WORK TO BE COMPLETED
The reply must return each line of the data exactly.

RECORDS SHOWN
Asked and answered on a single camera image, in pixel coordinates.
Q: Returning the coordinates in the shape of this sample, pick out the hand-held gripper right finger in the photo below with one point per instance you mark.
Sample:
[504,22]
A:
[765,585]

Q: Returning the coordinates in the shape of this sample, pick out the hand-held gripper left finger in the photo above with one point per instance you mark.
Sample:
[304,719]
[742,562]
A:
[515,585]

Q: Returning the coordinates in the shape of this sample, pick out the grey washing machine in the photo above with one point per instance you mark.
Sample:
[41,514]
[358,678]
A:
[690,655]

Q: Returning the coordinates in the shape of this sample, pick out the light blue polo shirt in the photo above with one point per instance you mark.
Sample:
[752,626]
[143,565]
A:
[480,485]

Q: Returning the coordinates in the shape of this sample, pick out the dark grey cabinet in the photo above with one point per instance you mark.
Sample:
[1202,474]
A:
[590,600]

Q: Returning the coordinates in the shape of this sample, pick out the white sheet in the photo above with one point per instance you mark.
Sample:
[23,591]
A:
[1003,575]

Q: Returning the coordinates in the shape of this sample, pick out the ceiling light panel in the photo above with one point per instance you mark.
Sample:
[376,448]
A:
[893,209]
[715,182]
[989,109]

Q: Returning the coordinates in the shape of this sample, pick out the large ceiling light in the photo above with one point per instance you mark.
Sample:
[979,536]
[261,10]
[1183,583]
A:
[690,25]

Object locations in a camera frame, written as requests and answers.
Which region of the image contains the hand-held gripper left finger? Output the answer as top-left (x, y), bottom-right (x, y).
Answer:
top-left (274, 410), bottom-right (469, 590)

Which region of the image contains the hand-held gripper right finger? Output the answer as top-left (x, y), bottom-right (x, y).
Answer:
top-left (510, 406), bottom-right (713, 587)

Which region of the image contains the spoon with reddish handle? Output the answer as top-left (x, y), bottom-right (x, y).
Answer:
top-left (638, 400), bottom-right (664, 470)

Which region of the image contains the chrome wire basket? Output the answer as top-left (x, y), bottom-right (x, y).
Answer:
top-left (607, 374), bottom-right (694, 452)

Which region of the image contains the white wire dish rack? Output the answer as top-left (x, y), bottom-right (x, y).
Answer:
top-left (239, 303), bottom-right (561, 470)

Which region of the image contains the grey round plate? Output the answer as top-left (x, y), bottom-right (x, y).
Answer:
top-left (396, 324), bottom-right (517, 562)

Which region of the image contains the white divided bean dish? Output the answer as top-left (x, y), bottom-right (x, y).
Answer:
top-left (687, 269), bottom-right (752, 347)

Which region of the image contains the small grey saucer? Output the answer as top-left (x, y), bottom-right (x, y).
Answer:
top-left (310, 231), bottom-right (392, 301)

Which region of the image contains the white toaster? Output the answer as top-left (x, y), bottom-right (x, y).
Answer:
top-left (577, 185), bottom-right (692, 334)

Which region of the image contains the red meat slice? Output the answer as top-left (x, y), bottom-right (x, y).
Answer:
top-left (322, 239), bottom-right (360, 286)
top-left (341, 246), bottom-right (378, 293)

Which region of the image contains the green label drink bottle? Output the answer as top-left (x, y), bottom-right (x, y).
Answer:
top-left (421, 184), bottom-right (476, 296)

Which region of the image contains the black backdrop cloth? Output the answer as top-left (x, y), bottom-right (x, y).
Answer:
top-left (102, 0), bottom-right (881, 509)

FINISHED EXERCISE
Asked and answered on a single camera image, in pixel coordinates.
Q: Returning the coordinates in the shape of this sample, pick out the hand-held gripper right finger in the photo below with one point per instance you mark.
Sample:
[504,22]
A:
[765,585]

Q: Returning the coordinates in the shape of this sample, pick out the hand-held gripper left finger in the photo above with one point per instance you mark.
Sample:
[304,719]
[742,562]
A:
[515,585]

Q: Returning the coordinates in the shape of this sample, pick out the grey washing machine in the photo above with one point per instance you mark.
Sample:
[41,514]
[358,678]
A:
[690,655]

Q: Returning the coordinates in the shape of this sample, pick out the light blue polo shirt in the photo above with one point per instance you mark.
Sample:
[752,626]
[143,565]
A:
[480,485]

Q: Returning the coordinates in the shape of this sample, pick out the dark grey cabinet in the photo above with one point per instance you mark.
Sample:
[1202,474]
A:
[590,600]

Q: Returning the coordinates in the shape of this sample, pick out the white sheet in the photo above with one point per instance you mark.
Sample:
[23,591]
A:
[1003,575]

Q: Returning the coordinates in the shape of this sample, pick out the ceiling light panel in the photo above with one point per instance you mark.
Sample:
[376,448]
A:
[893,209]
[715,182]
[989,109]

Q: Returning the coordinates in the shape of this sample, pick out the large ceiling light in the photo above with one point per instance you mark.
Sample:
[979,536]
[261,10]
[1183,583]
A:
[690,25]

Object locations in a camera frame, written as requests and answers.
Which region of the image contains the hand-held gripper left finger? Output the answer as top-left (x, y), bottom-right (x, y).
Answer:
top-left (274, 410), bottom-right (469, 590)

Which region of the image contains the hand-held gripper right finger? Output the answer as top-left (x, y), bottom-right (x, y).
Answer:
top-left (510, 406), bottom-right (713, 587)

Which region of the image contains the spoon with reddish handle? Output the answer as top-left (x, y), bottom-right (x, y).
Answer:
top-left (638, 400), bottom-right (664, 470)

Which region of the image contains the chrome wire basket? Output the answer as top-left (x, y), bottom-right (x, y).
Answer:
top-left (607, 374), bottom-right (694, 452)

Which region of the image contains the white wire dish rack? Output the answer as top-left (x, y), bottom-right (x, y).
Answer:
top-left (239, 303), bottom-right (561, 470)

Which region of the image contains the grey round plate? Output the answer as top-left (x, y), bottom-right (x, y).
Answer:
top-left (396, 324), bottom-right (517, 562)

Which region of the image contains the white divided bean dish? Output the answer as top-left (x, y), bottom-right (x, y).
Answer:
top-left (687, 269), bottom-right (752, 347)

Which region of the image contains the small grey saucer? Output the answer as top-left (x, y), bottom-right (x, y).
Answer:
top-left (310, 231), bottom-right (392, 301)

Which region of the image contains the white toaster? Output the answer as top-left (x, y), bottom-right (x, y).
Answer:
top-left (577, 185), bottom-right (692, 334)

Which region of the image contains the red meat slice? Output the answer as top-left (x, y), bottom-right (x, y).
Answer:
top-left (322, 239), bottom-right (360, 286)
top-left (341, 246), bottom-right (378, 293)

Which region of the image contains the green label drink bottle? Output the answer as top-left (x, y), bottom-right (x, y).
Answer:
top-left (421, 184), bottom-right (476, 296)

Which region of the image contains the black backdrop cloth? Output the answer as top-left (x, y), bottom-right (x, y).
Answer:
top-left (102, 0), bottom-right (881, 509)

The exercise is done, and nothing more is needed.